(Material to process Opens)
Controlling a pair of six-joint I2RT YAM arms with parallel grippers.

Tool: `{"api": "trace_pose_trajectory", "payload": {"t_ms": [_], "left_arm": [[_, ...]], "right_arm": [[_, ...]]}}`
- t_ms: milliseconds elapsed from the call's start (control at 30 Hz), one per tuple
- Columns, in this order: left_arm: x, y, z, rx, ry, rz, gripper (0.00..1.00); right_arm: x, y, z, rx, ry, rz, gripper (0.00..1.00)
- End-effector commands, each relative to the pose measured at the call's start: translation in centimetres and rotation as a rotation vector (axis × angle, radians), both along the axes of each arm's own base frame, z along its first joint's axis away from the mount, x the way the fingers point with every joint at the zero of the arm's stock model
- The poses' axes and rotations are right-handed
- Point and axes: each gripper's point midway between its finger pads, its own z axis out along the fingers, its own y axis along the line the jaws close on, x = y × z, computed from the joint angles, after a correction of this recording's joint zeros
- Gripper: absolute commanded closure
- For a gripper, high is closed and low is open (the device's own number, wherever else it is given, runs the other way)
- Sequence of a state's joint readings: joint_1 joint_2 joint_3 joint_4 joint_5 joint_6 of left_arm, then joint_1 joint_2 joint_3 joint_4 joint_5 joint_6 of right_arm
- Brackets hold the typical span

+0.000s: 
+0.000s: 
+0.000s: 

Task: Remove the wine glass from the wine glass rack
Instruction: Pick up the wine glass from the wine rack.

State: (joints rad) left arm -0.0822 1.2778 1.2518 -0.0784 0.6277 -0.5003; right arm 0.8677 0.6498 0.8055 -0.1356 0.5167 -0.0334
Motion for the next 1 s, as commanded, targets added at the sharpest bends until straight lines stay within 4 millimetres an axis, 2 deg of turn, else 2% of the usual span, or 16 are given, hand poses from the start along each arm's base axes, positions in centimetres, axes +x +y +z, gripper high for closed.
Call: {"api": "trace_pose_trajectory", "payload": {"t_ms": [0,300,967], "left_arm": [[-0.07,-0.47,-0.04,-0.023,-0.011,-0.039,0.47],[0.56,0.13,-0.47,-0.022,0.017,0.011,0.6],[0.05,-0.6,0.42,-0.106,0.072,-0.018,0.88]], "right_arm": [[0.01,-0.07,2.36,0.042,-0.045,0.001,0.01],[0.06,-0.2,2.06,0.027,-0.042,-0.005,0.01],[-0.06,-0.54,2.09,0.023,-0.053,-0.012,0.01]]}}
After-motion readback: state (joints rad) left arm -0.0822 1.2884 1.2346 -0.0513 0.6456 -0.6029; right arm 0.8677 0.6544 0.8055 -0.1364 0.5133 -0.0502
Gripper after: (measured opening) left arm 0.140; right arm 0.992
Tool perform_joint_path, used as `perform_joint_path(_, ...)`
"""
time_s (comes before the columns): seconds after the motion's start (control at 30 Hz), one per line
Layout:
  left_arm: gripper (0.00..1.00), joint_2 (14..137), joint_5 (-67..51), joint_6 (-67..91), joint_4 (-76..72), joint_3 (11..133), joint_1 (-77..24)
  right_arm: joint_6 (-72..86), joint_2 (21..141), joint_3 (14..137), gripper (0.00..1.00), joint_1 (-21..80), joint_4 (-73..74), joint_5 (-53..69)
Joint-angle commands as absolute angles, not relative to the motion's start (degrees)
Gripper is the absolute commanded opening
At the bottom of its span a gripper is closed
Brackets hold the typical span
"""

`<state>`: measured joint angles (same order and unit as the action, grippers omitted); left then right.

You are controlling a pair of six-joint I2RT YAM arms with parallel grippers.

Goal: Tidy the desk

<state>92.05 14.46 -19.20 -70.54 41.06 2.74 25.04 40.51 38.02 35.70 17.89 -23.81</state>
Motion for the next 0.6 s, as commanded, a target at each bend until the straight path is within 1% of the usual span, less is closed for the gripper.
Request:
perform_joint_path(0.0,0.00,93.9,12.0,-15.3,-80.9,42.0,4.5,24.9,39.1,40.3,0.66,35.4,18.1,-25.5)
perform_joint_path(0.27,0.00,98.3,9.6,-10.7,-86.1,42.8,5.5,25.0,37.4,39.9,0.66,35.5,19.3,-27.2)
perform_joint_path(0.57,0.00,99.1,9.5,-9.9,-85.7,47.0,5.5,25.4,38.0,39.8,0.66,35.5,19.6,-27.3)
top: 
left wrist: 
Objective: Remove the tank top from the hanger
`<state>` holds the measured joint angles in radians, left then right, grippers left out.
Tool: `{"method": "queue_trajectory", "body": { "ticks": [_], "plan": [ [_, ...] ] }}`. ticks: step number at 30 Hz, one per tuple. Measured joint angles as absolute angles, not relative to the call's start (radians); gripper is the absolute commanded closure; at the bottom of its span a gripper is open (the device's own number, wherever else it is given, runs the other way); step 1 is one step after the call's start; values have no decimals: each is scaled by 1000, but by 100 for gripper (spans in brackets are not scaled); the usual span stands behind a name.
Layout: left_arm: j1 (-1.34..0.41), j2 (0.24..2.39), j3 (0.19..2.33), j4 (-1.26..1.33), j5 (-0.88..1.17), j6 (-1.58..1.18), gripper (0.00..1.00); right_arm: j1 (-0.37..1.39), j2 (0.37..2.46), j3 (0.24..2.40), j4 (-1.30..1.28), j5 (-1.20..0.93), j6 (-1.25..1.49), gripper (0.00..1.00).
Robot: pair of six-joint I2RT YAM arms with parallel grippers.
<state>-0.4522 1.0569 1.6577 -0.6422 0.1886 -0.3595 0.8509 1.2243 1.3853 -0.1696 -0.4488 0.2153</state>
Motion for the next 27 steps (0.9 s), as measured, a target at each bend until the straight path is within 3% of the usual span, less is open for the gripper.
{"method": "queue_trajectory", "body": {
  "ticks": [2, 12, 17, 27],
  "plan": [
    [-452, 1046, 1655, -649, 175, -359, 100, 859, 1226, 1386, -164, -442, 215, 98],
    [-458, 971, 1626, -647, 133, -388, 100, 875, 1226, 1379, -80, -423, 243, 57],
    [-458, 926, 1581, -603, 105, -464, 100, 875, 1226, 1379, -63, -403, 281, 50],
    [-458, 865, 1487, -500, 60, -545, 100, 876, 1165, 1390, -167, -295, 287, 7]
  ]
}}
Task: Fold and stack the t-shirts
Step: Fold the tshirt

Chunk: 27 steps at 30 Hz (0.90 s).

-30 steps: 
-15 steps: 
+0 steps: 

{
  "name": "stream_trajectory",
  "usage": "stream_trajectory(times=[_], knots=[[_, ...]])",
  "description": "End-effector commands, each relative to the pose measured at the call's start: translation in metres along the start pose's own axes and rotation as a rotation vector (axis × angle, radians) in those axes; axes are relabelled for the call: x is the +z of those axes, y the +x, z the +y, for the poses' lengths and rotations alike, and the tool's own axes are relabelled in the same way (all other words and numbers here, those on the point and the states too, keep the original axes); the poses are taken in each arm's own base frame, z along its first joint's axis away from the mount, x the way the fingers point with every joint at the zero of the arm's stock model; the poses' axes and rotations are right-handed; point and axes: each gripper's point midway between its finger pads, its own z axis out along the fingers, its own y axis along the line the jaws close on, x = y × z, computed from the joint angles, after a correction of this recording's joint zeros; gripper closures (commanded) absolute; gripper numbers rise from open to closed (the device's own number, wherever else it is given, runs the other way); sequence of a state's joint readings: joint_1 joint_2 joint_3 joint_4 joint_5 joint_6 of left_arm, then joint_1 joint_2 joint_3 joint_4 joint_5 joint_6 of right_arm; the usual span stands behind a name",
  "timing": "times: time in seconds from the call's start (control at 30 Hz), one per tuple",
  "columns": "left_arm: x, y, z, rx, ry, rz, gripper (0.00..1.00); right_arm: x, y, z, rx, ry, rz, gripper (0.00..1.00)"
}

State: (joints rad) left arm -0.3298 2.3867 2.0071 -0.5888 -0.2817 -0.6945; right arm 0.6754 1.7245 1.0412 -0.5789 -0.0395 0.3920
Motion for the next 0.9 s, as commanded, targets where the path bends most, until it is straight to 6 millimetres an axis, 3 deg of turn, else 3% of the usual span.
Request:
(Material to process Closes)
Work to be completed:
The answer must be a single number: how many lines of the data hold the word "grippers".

Exercise result:
5